Aim of the task
Of the lines below, count those containing the word "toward". Reply with the number alone.

Extracted data
···

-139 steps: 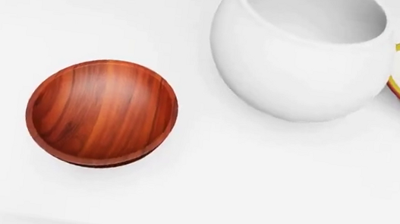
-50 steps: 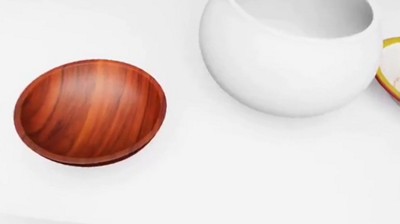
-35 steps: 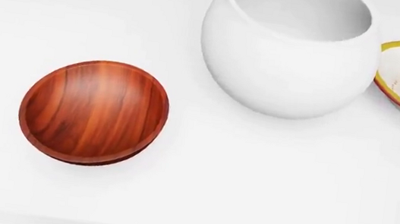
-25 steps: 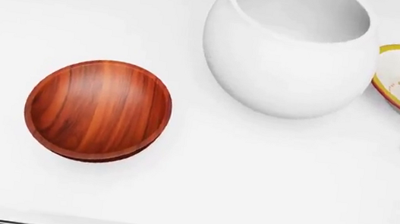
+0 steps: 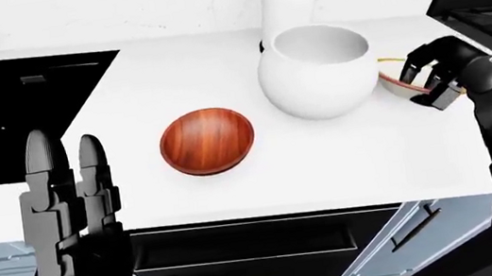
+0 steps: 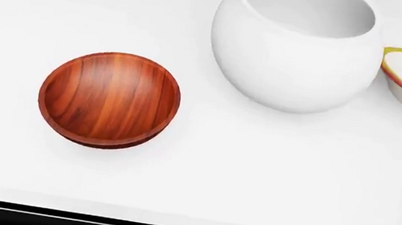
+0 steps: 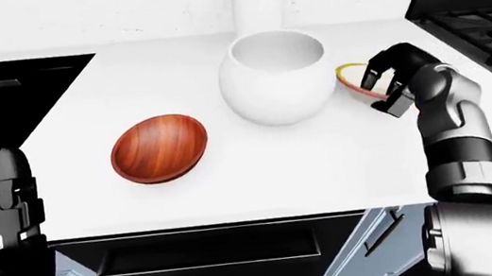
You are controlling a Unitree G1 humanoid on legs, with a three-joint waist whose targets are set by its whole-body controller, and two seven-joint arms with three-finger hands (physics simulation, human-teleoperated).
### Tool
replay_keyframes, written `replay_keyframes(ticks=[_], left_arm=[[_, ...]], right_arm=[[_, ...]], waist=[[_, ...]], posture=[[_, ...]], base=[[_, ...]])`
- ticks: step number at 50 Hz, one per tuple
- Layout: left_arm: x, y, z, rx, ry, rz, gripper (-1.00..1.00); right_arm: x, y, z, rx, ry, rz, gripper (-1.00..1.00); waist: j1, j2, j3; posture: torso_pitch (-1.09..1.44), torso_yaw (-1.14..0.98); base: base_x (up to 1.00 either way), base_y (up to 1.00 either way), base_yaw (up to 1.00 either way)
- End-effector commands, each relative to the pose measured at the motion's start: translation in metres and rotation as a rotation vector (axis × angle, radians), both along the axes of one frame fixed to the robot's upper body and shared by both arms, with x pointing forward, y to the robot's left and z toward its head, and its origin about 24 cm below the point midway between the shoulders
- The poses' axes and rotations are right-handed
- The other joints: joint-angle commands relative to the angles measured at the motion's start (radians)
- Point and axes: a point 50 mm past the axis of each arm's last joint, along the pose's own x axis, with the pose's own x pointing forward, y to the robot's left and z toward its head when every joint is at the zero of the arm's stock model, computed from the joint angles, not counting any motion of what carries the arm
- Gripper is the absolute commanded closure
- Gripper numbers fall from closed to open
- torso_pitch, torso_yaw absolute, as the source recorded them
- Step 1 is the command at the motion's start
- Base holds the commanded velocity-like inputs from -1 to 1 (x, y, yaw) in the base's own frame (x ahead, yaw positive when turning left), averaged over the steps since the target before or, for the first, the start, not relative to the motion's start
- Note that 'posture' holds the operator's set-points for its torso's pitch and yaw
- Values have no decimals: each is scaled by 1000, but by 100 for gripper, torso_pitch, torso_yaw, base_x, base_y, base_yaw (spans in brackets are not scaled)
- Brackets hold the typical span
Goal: Stack the bowls from largest to smallest.
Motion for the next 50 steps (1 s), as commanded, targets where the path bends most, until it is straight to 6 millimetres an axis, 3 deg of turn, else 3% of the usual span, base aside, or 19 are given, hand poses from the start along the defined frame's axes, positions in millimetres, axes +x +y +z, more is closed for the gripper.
replay_keyframes(ticks=[1,4,12,22,29,36,50], left_arm=[[-6,-1,9,5,-62,-2,-100],[-6,-1,9,5,-62,-2,-100],[-6,-1,9,6,-63,-2,-100],[-6,-1,8,5,-64,-2,-100],[-6,-1,8,4,-64,-3,-100],[-6,-1,8,4,-64,-4,-100],[-6,-1,9,5,-61,-5,-100]], right_arm=[[-2,-6,-3,25,56,-30,100],[-3,-11,3,24,19,-77,100],[-14,-27,56,71,-230,-188,100],[-25,-20,115,48,-398,-168,100],[-31,0,166,21,-485,-108,100],[-28,21,183,23,-510,-29,100],[-37,88,230,-20,-569,169,100]], waist=[[-3,4,-6],[-3,5,-6],[2,7,-7],[-4,27,-1],[-7,35,1],[-7,35,6],[-4,44,20]], posture=[[0,0],[0,0],[0,0],[0,0],[0,0],[0,0],[0,0]], base=[[0,0,0],[0,0,0],[0,0,0],[0,0,0],[0,0,0],[0,0,0],[0,0,0]])
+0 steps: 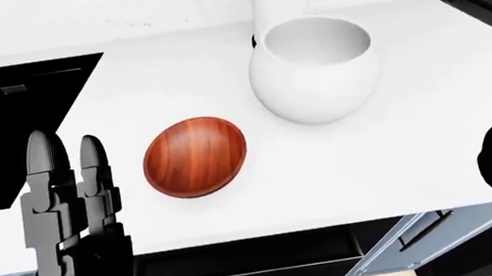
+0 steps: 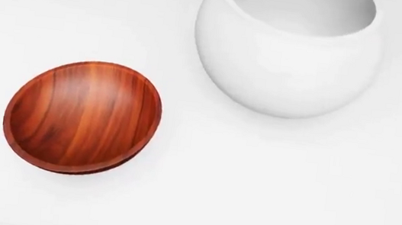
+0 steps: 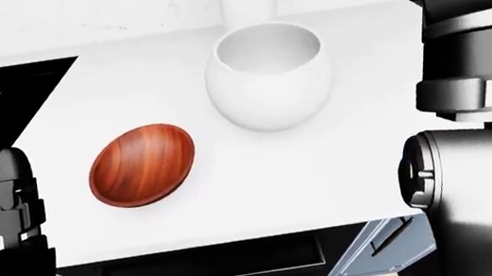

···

Solved exercise
2